On Wed, Nov 4, 2015, at 10:34 AM, Krzysztof Kosiński wrote:
I’m also not sure if globally suppressing this kind of warning is recommended. I have not seen this kind of warning other than this, and I couldn’t even find its definition on the official Clang documentation. If this is not recommended, does anyone know how I can specifically suppress this particular warning?
Attributes are often compiler-specific, so specifying -Wno-unknown-attributes globally may be a reasonable idea. Is anyone against this?
Yes, I think this would be too broad, at least as a general principal.
If we disable *all* unknown attributes then we might be missing some that are important. Trying to limit is best. If it's like some other warnings one example had a 2% non-trivial rate. That is, only 2% of the occurrences took anything other than trivial fixes to get rid of. However... that remaining number were important. For unused parameters that 2% counted when you have hundreds of instances (6 out of 300, IIRC). And specifically we were able to spot low-level primitives (might have been in libgeom) that were being given X and Y, but then storing X twice and dropping Y.
So... at the very least we would want to be sure to only set that flag if the current compiler was a problem (e.g. is clang and also is a known picky version). Next, I'd like to see if we could limit the number of files the flag were added to.

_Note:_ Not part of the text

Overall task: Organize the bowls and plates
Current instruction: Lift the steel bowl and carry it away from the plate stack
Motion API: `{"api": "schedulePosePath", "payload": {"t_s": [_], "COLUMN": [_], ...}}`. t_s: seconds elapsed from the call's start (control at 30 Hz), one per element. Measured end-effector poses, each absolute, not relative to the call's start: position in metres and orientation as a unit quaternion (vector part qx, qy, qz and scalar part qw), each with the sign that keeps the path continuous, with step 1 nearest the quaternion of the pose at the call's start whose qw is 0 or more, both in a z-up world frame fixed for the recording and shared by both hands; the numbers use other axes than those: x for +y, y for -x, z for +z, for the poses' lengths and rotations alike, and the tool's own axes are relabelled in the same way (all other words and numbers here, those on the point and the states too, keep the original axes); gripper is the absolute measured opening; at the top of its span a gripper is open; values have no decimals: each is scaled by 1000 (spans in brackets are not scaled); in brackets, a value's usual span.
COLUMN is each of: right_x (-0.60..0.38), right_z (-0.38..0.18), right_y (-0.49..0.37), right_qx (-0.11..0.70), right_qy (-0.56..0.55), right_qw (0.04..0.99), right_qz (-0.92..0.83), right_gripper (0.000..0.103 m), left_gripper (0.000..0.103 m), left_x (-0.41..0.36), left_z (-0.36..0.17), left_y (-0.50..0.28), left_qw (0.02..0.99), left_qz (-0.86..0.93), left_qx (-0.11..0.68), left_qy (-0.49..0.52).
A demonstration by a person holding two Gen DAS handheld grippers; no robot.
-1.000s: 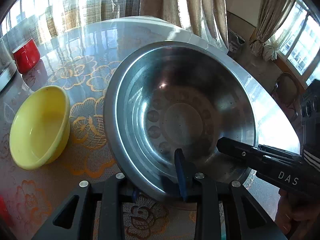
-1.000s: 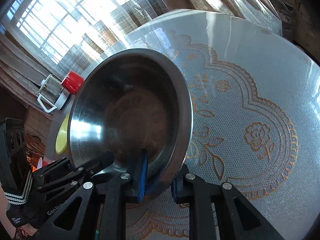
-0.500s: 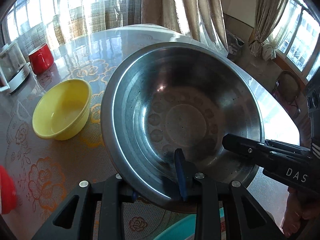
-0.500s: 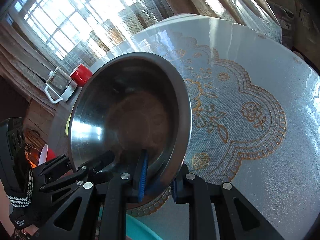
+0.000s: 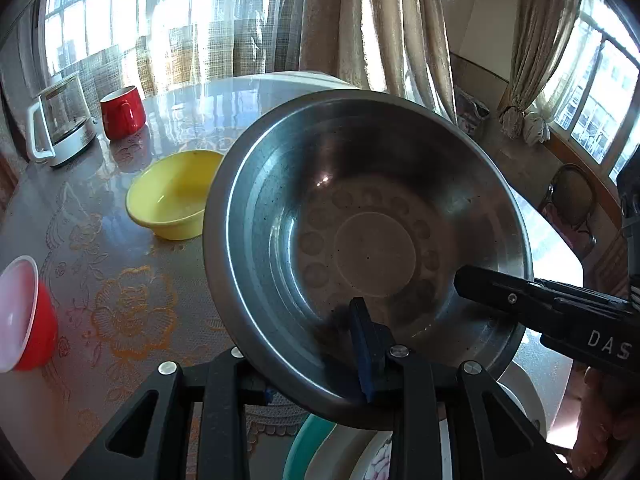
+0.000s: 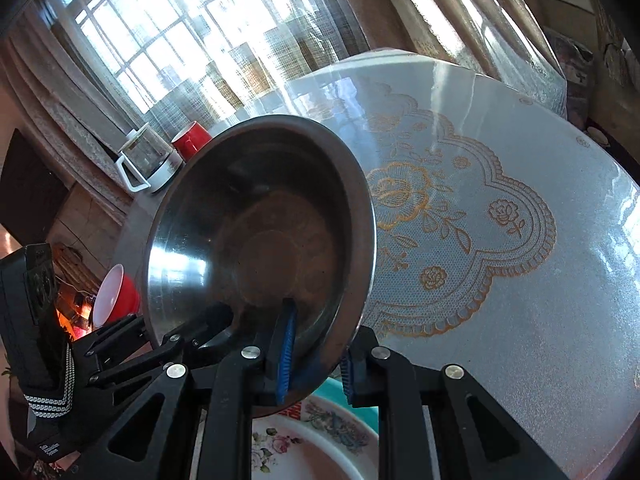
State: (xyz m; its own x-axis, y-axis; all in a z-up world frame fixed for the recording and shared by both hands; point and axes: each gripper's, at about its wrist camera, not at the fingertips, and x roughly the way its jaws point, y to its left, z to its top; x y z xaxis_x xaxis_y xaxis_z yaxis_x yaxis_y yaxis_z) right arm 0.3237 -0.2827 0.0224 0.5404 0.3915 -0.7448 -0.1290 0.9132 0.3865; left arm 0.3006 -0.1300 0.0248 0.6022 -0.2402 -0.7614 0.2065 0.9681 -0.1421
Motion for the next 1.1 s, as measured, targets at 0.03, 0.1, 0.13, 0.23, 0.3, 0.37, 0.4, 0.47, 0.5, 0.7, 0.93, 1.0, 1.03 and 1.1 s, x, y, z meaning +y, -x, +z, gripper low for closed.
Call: {"api": "schedulePosePath", "payload": {"t_s": [0.03, 0.1, 0.13, 0.23, 0.3, 0.37, 0.4, 0.47, 0.5, 0.7, 0.93, 1.0, 1.03, 1.1], "right_x": [-279, -273, -269, -259, -252, -243, -239, -233, -228, -200, -169, -162, -158, -148], "right_z": [24, 25, 25, 26, 26, 26, 26, 27, 27, 25, 18, 15, 13, 12], "right_y": [-320, -313, -310, -301, -297, -293, -291, -286, -285, -274, -263, -260, -259, -262], "right_qx": [453, 449, 448, 446, 445, 445, 444, 440, 438, 428, 431, 435, 437, 441], "right_qy": [-145, -149, -151, -154, -155, -156, -156, -154, -153, -156, -167, -171, -174, -173], "right_qw": [866, 867, 867, 866, 866, 865, 865, 866, 867, 869, 863, 859, 857, 853], "right_qz": [153, 157, 158, 165, 169, 172, 174, 178, 180, 192, 205, 209, 212, 219], "right_gripper": [19, 19, 19, 19, 19, 19, 19, 19, 19, 20, 20, 20, 20, 20], "left_gripper": [31, 31, 31, 31, 31, 31, 31, 31, 31, 31, 31, 31, 31, 31], "left_x": [-130, -125, -120, -110, -103, -96, -92, -85, -82, -61, -33, -26, -22, -15], "left_z": [26, 26, 25, 24, 23, 21, 21, 21, 21, 20, 11, 9, 8, 6], "left_y": [-298, -289, -283, -271, -264, -257, -254, -246, -242, -220, -201, -196, -193, -187], "left_qw": [896, 899, 900, 901, 901, 901, 902, 902, 903, 906, 902, 900, 899, 898], "left_qz": [-122, -117, -114, -108, -105, -100, -97, -90, -86, -71, -58, -53, -51, -47], "left_qx": [425, 422, 420, 418, 419, 419, 419, 418, 417, 411, 419, 422, 424, 427], "left_qy": [21, 23, 24, 32, 38, 45, 48, 54, 56, 66, 84, 90, 93, 99]}}
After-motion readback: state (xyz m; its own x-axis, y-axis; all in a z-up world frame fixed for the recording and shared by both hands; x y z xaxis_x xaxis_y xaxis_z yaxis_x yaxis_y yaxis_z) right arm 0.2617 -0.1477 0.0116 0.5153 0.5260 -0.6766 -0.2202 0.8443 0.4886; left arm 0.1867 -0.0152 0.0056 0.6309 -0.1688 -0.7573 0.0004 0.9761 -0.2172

However... in this case better than hoping the libgc maintainers fix things would be instead to just finish dropping it altogether. It did not end up solving key problems, as developers still need to follow special use-case rules in order to not leak things (which we aren't and thus do leak). Gtk+/Gtkmm have their own rules that address memory ownership so we need to just follow one set of rules instead of two.